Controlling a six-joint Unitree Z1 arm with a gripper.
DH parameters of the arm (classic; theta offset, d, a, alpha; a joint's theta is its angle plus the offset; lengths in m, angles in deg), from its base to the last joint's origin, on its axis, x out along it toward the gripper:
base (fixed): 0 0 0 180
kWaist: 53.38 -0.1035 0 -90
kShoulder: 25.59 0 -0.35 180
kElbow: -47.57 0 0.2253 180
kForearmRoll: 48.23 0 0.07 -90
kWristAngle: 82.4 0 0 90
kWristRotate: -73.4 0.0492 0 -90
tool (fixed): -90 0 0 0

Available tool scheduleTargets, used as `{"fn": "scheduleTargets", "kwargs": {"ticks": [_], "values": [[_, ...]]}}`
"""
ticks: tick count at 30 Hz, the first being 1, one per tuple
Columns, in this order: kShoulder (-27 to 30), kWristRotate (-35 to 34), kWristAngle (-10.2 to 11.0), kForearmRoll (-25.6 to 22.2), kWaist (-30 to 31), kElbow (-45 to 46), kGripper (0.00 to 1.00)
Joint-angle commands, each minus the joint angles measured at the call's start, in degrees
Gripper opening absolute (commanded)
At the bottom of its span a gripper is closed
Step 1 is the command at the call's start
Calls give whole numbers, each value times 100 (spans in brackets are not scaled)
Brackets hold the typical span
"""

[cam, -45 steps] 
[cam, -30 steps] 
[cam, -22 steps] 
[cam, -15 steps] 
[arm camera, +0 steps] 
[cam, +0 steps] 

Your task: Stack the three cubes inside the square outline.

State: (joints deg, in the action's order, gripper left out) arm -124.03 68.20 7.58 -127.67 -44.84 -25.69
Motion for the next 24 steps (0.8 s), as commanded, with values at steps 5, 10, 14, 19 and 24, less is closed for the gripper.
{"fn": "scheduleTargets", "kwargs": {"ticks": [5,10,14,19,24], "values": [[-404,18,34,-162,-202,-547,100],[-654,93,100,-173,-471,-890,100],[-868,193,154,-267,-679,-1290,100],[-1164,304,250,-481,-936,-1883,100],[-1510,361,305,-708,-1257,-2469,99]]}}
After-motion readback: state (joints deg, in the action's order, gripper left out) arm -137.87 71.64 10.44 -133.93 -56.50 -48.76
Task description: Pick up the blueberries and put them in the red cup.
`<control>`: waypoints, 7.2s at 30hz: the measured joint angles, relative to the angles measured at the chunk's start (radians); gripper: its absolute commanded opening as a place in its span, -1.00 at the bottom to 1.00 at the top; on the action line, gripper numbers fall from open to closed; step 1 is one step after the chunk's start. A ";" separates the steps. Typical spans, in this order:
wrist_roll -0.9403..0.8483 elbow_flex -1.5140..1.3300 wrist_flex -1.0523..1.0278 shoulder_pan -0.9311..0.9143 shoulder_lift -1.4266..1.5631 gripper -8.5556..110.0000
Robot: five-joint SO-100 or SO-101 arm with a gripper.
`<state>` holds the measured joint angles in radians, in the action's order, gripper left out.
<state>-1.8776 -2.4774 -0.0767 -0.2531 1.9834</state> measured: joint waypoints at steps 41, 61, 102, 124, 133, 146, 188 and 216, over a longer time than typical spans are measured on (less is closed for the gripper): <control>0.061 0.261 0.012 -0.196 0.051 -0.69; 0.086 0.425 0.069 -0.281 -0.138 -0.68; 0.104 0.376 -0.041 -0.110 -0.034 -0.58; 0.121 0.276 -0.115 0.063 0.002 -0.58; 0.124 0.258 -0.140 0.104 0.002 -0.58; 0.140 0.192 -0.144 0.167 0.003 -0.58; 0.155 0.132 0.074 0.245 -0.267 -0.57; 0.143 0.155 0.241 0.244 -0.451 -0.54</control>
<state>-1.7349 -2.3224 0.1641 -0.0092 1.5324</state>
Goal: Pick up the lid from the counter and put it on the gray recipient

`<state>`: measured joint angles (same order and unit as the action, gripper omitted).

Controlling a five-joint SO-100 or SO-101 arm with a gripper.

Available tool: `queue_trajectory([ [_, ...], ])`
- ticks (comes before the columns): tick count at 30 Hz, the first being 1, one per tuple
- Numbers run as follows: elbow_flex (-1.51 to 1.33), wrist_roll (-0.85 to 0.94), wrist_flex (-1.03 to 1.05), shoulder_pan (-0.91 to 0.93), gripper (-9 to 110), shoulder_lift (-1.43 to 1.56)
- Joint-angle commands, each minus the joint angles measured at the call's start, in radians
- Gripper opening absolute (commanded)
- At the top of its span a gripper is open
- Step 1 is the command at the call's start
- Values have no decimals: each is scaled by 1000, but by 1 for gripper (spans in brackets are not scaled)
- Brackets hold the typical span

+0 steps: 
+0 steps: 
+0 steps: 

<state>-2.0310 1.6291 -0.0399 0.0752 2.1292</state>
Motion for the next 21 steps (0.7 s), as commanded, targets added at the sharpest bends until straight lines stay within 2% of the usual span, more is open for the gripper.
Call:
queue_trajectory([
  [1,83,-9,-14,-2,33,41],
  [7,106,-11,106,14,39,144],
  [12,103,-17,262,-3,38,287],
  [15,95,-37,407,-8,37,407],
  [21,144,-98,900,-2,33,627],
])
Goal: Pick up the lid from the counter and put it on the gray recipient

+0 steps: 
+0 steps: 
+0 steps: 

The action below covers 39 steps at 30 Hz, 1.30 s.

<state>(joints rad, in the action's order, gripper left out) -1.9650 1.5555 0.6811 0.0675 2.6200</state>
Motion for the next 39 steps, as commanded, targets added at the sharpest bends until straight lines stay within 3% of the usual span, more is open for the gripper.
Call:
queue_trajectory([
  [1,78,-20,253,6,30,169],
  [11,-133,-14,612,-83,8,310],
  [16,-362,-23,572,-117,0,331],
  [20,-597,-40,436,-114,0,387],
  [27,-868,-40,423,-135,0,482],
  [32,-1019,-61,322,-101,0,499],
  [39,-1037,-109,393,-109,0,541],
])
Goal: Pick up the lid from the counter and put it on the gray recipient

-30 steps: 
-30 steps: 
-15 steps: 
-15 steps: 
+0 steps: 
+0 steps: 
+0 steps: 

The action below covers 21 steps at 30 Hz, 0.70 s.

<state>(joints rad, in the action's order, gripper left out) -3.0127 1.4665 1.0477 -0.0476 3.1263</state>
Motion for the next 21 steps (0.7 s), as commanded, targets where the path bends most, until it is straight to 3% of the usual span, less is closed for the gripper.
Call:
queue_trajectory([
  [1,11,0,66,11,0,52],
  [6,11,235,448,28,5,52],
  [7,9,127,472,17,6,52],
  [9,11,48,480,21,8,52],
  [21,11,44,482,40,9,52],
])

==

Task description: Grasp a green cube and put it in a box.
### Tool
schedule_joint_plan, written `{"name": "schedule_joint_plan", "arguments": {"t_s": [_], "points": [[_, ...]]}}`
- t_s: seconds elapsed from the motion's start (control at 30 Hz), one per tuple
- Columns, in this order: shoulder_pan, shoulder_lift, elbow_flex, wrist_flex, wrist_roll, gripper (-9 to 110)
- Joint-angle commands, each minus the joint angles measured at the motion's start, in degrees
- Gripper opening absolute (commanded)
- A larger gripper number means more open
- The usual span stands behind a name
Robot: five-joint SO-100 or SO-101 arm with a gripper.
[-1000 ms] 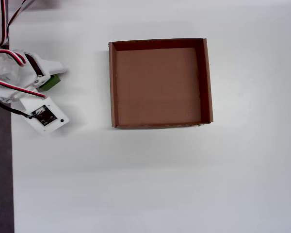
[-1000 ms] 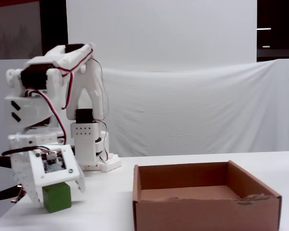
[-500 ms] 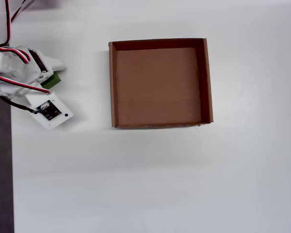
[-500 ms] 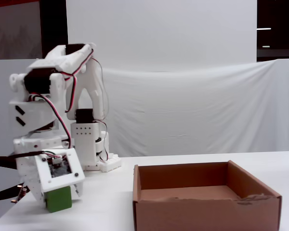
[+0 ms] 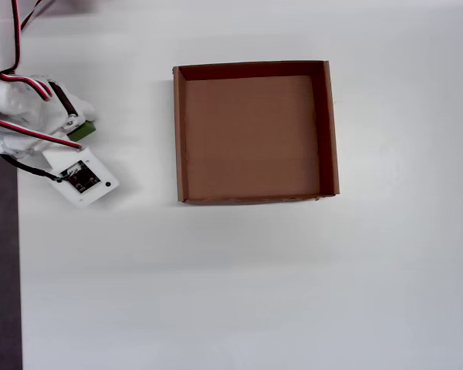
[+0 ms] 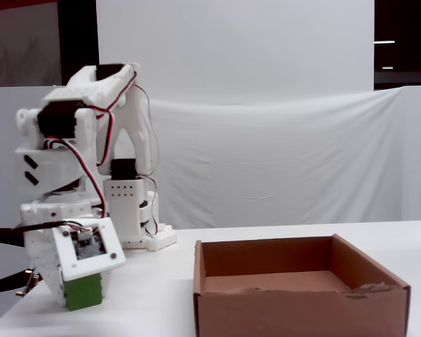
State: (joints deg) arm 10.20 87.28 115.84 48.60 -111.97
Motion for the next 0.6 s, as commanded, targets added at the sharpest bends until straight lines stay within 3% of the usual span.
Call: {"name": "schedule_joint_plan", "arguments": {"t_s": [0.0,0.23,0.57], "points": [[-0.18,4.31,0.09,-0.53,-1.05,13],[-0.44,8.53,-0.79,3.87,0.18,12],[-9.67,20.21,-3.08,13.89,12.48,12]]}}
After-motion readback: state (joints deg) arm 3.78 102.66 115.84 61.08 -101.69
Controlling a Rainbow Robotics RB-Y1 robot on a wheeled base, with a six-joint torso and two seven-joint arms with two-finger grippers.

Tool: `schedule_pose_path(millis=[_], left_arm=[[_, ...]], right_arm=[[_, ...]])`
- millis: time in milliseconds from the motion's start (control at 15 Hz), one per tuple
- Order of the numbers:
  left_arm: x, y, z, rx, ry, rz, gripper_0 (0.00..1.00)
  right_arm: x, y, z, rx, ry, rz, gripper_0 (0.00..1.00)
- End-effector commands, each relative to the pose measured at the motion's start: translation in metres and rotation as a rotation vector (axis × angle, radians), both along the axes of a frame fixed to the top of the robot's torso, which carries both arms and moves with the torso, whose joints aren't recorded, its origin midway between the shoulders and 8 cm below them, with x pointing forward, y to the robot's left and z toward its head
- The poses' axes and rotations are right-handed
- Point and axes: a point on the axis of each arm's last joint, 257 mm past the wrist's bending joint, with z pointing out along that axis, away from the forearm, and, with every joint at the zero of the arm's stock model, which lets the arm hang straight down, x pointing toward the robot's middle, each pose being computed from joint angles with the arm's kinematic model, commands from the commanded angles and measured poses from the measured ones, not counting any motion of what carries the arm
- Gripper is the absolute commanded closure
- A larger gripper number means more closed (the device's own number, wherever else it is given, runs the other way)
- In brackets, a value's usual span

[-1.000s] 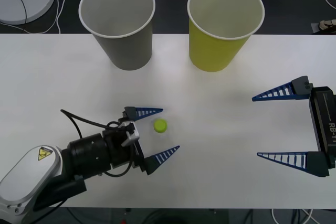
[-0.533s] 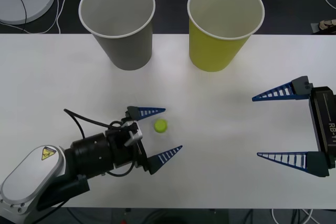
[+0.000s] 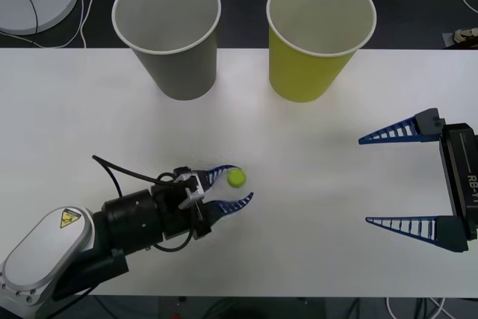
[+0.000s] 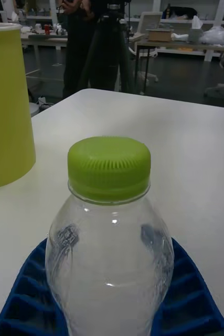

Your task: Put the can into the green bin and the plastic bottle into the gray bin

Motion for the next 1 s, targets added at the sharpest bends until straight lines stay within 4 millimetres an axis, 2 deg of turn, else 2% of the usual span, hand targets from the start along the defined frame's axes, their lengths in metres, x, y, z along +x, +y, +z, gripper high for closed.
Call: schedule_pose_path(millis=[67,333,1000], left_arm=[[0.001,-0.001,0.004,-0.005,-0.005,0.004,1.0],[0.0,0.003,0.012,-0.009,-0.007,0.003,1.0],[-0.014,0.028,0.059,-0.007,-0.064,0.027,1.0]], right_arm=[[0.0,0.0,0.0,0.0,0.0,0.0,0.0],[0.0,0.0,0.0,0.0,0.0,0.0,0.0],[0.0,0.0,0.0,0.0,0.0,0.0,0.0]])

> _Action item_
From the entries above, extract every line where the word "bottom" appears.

> _Task solution_
At the bottom of its span a gripper is closed
`<control>`: waypoints, 7.2s at 30hz: the measured joint angles, relative to the angles measured at the chunk's start (radians); gripper: its absolute commanded opening as a place in its span, -1.00 at the bottom to 1.00 at the top; on the action line, gripper numbers fall from open to closed; step 1 is one step after the chunk's start. A ";" separates the steps. Typical spans, in this order:

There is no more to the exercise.